**Assignment:** Only one stretch of the records below should be repeated. It starts with the line containing "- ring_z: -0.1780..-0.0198" and goes on through the line containing "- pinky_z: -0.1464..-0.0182", exactly as written.

(Dataset excerpts)
....
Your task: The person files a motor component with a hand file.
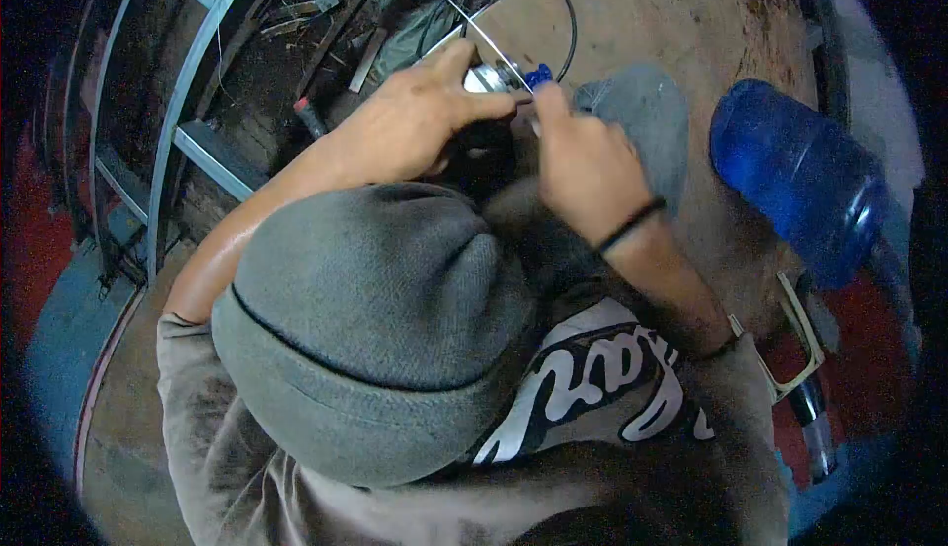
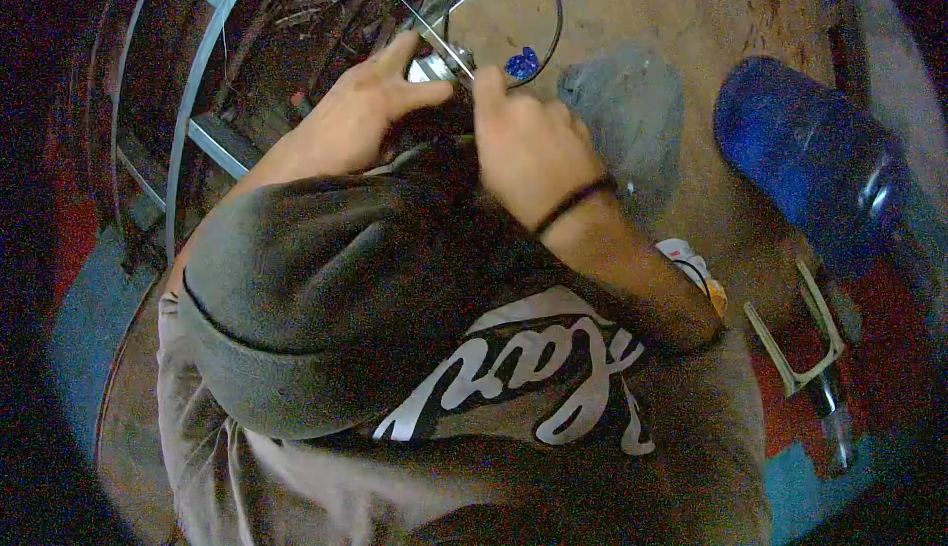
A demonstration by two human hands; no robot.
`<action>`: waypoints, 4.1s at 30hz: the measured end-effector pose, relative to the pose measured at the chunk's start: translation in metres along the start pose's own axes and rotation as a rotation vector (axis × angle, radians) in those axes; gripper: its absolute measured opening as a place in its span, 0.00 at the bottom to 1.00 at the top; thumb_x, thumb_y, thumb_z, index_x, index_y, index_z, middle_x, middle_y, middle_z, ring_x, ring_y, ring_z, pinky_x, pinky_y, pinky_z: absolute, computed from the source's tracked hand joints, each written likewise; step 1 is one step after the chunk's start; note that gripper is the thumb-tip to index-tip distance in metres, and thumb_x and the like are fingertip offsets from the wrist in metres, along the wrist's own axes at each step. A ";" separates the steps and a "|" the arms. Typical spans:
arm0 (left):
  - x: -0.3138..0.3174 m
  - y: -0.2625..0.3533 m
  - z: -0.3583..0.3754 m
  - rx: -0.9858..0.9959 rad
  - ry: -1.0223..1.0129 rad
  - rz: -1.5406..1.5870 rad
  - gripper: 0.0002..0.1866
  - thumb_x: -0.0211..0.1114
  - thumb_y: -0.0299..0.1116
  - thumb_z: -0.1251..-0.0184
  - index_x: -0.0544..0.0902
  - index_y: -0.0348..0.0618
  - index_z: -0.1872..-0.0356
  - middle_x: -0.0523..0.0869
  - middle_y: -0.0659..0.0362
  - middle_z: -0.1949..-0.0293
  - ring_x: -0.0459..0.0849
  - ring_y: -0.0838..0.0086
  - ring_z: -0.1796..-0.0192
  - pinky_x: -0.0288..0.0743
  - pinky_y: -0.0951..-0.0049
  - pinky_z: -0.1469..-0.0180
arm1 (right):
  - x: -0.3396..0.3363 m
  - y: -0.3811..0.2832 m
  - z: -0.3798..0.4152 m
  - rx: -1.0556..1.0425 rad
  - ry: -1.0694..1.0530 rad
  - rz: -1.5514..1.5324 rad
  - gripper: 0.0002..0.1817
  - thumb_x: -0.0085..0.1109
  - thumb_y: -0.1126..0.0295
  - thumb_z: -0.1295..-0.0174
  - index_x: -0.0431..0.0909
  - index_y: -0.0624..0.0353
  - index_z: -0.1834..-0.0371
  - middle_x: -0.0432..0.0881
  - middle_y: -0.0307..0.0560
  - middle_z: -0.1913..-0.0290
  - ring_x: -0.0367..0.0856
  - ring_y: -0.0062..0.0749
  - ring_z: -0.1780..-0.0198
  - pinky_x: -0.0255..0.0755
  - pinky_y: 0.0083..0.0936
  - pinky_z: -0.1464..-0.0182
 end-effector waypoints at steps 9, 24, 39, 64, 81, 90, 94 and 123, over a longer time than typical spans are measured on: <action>0.008 -0.001 -0.009 -0.022 -0.116 -0.028 0.31 0.65 0.18 0.60 0.78 0.53 0.48 0.72 0.43 0.45 0.78 0.47 0.47 0.76 0.59 0.46 | 0.003 0.007 0.000 0.138 -0.130 -0.027 0.09 0.48 0.71 0.38 0.69 0.62 0.57 0.82 0.63 0.70 0.84 0.57 0.67 0.78 0.49 0.66; 0.004 0.005 -0.011 0.022 -0.004 -0.094 0.31 0.67 0.20 0.59 0.80 0.52 0.47 0.72 0.44 0.49 0.78 0.49 0.48 0.75 0.59 0.46 | 0.002 0.023 0.004 0.123 -0.053 -0.116 0.11 0.52 0.68 0.34 0.63 0.60 0.56 0.78 0.64 0.75 0.79 0.65 0.68 0.70 0.56 0.67; 0.001 0.004 -0.011 -0.087 -0.045 -0.062 0.31 0.65 0.18 0.60 0.79 0.53 0.47 0.73 0.45 0.48 0.77 0.47 0.47 0.76 0.60 0.46 | -0.008 0.030 0.046 0.173 -0.125 -0.297 0.11 0.51 0.69 0.35 0.64 0.64 0.57 0.79 0.67 0.73 0.79 0.67 0.67 0.72 0.54 0.65; 0.002 0.002 -0.009 -0.149 -0.089 -0.080 0.22 0.60 0.20 0.51 0.78 0.49 0.51 0.71 0.42 0.47 0.77 0.45 0.47 0.72 0.59 0.44 | -0.030 0.029 0.033 -0.034 -0.023 -0.479 0.18 0.49 0.72 0.32 0.65 0.61 0.40 0.79 0.68 0.62 0.78 0.66 0.57 0.70 0.48 0.59; 0.002 0.001 -0.009 -0.091 -0.054 -0.065 0.27 0.61 0.17 0.54 0.78 0.51 0.49 0.70 0.44 0.46 0.77 0.46 0.46 0.74 0.59 0.45 | -0.011 0.028 0.025 0.031 -0.085 -0.377 0.16 0.50 0.72 0.33 0.64 0.60 0.43 0.78 0.68 0.69 0.77 0.68 0.63 0.67 0.55 0.64; 0.000 0.003 -0.009 -0.074 -0.053 -0.058 0.35 0.65 0.16 0.61 0.78 0.56 0.45 0.71 0.45 0.45 0.78 0.48 0.46 0.76 0.60 0.45 | 0.001 0.039 0.019 0.030 -0.182 -0.412 0.17 0.50 0.72 0.33 0.64 0.60 0.43 0.79 0.67 0.67 0.78 0.67 0.62 0.69 0.53 0.63; 0.002 -0.001 -0.007 -0.058 -0.041 -0.066 0.35 0.65 0.16 0.62 0.78 0.56 0.45 0.70 0.45 0.43 0.78 0.48 0.45 0.76 0.61 0.44 | -0.012 0.038 0.054 -0.162 0.066 -0.339 0.11 0.49 0.68 0.32 0.64 0.57 0.51 0.79 0.65 0.72 0.79 0.65 0.68 0.69 0.58 0.67; 0.004 0.005 -0.018 -0.060 -0.096 -0.046 0.30 0.64 0.18 0.58 0.79 0.53 0.47 0.72 0.44 0.50 0.79 0.48 0.50 0.76 0.59 0.48 | 0.000 0.029 0.004 0.101 -0.022 -0.292 0.12 0.52 0.68 0.34 0.65 0.64 0.56 0.80 0.68 0.73 0.80 0.66 0.67 0.72 0.56 0.65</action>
Point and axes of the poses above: each hand's wrist, its own z-axis away from the middle knuckle, its own x-axis out of the palm, y = z × x, the point moved 5 cm from there along -z, towards the middle knuckle
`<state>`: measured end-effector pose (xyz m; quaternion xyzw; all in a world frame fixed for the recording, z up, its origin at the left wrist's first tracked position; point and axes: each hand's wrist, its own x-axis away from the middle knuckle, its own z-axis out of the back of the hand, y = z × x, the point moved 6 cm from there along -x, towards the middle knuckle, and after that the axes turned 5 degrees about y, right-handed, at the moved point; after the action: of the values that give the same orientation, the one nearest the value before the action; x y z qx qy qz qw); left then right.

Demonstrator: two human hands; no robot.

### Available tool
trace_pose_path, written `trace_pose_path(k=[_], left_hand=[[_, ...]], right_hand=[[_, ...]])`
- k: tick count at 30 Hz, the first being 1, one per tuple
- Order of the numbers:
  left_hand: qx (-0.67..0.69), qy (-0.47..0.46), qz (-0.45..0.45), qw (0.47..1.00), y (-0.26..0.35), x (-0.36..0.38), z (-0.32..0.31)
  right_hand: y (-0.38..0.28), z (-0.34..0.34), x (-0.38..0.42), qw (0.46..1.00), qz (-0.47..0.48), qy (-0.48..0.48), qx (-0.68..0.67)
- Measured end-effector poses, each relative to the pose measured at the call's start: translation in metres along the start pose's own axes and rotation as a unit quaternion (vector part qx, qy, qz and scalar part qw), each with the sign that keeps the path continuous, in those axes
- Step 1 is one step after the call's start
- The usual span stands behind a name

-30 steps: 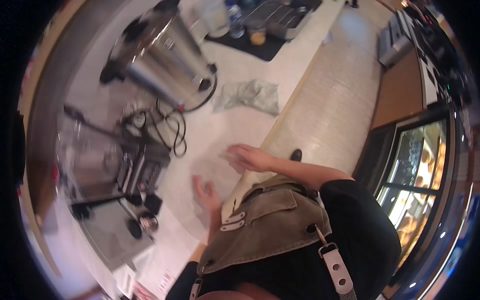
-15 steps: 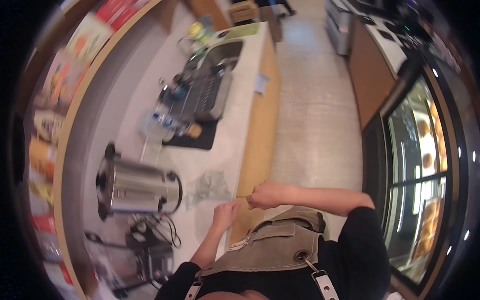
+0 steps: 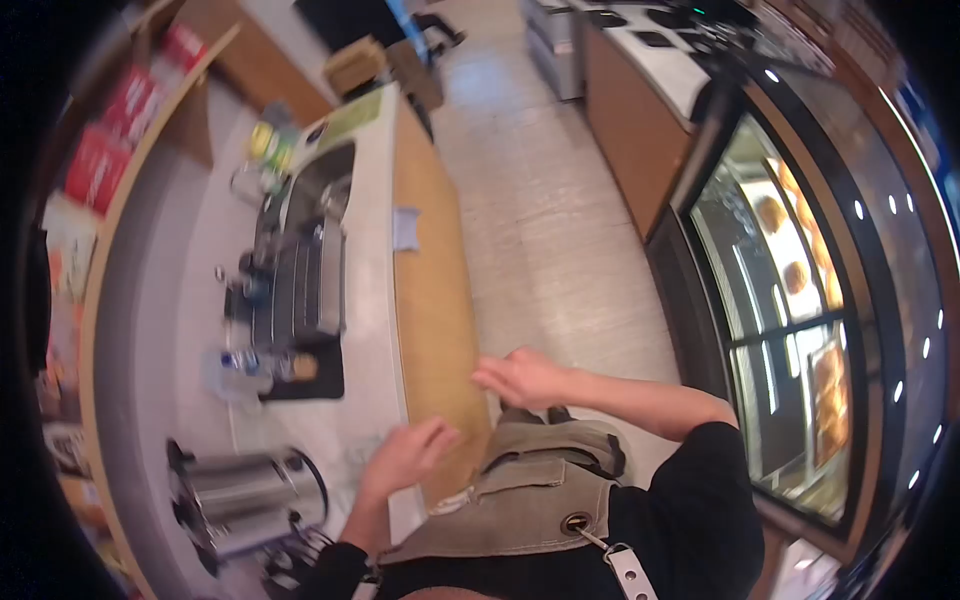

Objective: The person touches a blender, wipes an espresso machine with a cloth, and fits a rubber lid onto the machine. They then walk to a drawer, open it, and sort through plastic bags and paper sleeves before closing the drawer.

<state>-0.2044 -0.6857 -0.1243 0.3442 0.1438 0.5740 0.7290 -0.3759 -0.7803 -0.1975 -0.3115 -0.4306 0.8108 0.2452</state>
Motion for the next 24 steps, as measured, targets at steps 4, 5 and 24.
trace_pose_path(k=[4, 5, 24], left_hand=[[0.167, 0.263, -0.128, 0.941, 0.005, 0.007, 0.057], [0.179, 0.321, -0.155, 0.917, -0.006, 0.002, 0.059], [0.237, 0.322, 0.211, 0.892, -0.176, -0.073, 0.058]], right_hand=[[0.065, -0.015, 0.013, 0.914, -0.103, -0.32, 0.227], [0.058, -0.012, 0.0, 0.904, -0.081, -0.335, 0.252], [0.084, -0.062, -0.186, 0.936, -0.103, -0.336, -0.023]])
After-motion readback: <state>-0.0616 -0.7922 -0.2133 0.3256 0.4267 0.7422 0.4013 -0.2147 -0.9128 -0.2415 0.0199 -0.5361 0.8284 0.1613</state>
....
**Your solution:**
  - ring_z: -0.1780..-0.0198
  - pinky_x: -0.0255..0.0755
  - pinky_y: 0.0083..0.0936
  - pinky_z: -0.1464..-0.0182

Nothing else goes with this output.